In the wilderness, the posture of the hands changed. Manna was gathered from the sky and carried with care, training the hands to move between levels. Reaching downward to gather, held at the center with intention, and lifted upward toward the heavens in faith.
In the Promised Land, food comes from trees—figs, olives, and pomegranates—requiring the hands to reach upward, almost in a posture of praise. When the hands return to the earth, it is no longer to clutch, but to plant. To place seeds gently into the ground for future growth.
The Torah’s food story reveals a lasting struggle: leaving slavery is easier than leaving the mindset it creates. Complaining about the present often disguises itself as longing for the past. True freedom begins when desire itself is retrained. When memory no longer anchors us backward and faith allows us to move forward.
When the Children of Israel looked backward, they complained about the present and idealized the food of slavery; when the spies looked forward, they carried fruit from the land.

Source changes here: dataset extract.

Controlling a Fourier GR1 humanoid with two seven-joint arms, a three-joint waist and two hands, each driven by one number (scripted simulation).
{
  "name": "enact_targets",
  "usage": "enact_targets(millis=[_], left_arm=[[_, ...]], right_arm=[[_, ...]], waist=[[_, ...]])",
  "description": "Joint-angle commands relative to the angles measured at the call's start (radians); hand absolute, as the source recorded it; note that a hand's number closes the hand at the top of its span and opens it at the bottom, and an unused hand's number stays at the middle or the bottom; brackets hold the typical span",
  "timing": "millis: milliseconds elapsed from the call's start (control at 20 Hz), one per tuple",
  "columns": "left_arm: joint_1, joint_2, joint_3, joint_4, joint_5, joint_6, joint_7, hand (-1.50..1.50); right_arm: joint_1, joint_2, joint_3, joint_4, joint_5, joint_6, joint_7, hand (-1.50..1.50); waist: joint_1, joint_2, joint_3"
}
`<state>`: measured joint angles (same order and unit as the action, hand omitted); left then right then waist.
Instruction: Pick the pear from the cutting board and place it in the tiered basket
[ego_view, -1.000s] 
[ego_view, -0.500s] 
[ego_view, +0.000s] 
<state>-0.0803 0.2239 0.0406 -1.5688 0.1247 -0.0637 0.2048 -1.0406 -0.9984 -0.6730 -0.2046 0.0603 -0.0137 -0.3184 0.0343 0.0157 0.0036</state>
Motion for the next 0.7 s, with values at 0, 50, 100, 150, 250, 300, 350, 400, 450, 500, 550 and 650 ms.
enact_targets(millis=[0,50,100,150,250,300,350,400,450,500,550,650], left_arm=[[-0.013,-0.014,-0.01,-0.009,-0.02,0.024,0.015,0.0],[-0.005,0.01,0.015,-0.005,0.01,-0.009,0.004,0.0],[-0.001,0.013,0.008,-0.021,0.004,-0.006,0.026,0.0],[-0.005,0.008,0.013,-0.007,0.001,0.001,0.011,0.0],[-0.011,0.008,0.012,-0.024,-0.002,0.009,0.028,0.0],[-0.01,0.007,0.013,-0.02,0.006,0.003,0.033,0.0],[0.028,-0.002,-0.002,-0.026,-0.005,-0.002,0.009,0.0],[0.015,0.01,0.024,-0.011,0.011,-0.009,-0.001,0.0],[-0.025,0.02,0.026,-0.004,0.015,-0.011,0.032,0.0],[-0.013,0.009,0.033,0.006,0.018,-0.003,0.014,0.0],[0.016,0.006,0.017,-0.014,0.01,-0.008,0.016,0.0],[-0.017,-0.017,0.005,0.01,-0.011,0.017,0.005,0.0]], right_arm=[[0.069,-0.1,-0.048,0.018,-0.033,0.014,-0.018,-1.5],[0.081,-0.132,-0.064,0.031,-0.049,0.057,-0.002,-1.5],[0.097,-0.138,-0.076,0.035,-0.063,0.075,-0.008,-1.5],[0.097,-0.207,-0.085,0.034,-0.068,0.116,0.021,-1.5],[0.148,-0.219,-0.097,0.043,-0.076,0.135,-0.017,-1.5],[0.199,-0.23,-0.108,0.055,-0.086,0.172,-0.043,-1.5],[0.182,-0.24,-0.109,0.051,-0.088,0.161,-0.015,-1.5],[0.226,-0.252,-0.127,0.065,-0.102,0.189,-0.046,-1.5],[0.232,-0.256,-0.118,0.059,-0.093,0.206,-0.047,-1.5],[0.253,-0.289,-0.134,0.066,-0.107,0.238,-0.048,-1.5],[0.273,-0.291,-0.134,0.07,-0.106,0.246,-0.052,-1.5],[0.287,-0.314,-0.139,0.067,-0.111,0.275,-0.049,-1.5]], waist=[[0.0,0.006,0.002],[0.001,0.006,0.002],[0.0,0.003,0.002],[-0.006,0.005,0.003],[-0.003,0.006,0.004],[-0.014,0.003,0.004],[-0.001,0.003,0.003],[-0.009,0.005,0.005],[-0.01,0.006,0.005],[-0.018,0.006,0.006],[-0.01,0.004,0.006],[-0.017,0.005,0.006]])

Every Shabbat, when two challahs rest on the table, the journey is quietly reenacted. We remember the ground, the sky, and the trees. We bless what sustained us, what grows among us, and what we cannot control. We remind ourselves that liberation is not only escape from what was, but the courage to believe in what can still grow.
Slavery fed memory, the wilderness taught faith, and the Promised Land invites the Children of Israel to plant, tend, and believe in a future that will grow.
Hands once reached downward
Then lifted, learning to trust
Now they plant and bless
Appendix: Torah Sources on Food, Memory, and Freedom
- Food of Slavery — Mitzrayim (“Narrow Place”)
In Egypt, the Israelites ate foods later remembered as the food of slavery, all described as coming from the ground and associated with familiarity and predictability.
- Numbers 11:4–5 (JPS, p. 307)
“The riffraff in their midst felt a gluttonous craving… We remember the fish that we used to eat free in Egypt—the cucumbers, the melons, the leeks, the onions, and the garlic.”
- Food of the Wilderness — Midbar
The wilderness introduces an entirely new form of sustenance: manna, food that comes neither from soil nor from trees, but directly from heaven. It is given daily, cannot be hoarded, and is paired with the first experience of Shabbat.
Manna
- Exodus 16:15–16 (JPS, p. 148)
“When the layer of dew lifted, there on the surface of the wilderness lay a fine and flaky substance… Moses said to them, ‘That is the bread which the Lord has given you to eat.’ … The House of Israel named it manna.”
Shabbat and the Double Portion
- Exodus 16:26 (JPS, p. 149)
“Eat it today, for today is a Sabbath of the Lord; you will not find it today on the plain. Six days you shall gather it; on the seventh day, the Sabbath, there will be none.”
Spiritual Framing
- Deuteronomy 8:2–3 (JPS, p. 393)
“God subjected you to the hardship of hunger and then gave you manna to eat… in order to teach you that man does not live on bread alone, but that man may live on anything that the Lord decrees.”
III. Food of Freedom — Eretz Zavat Chalav U’Dvash (Promised Land)
The Promised Land is consistently described through abundance, sweetness, and cultivation. Its food grows from trees and fields, requiring time, patience, and partnership with the land.
Divine Promise
- Exodus 3:8 (JPS, p. 116)
“I will rescue them from the Egyptians and bring them… to a land flowing with milk and honey.”
Report of the Spies
- Numbers 13:23 (JPS, p. 312)
“They reached the wadi Eshcol, and there they cut down a branch with a single cluster of grapes… and some pomegranates and figs.”
Vision of Abundance and Gratitude
- Deuteronomy 8:7–10 (JPS, p. 393)
“For the Lord your God is bringing you into a good land… a land of figs and pomegranates, a land of olive trees and honey… When you have eaten your fill, give thanks to the Lord your God for the good land which He has given you.”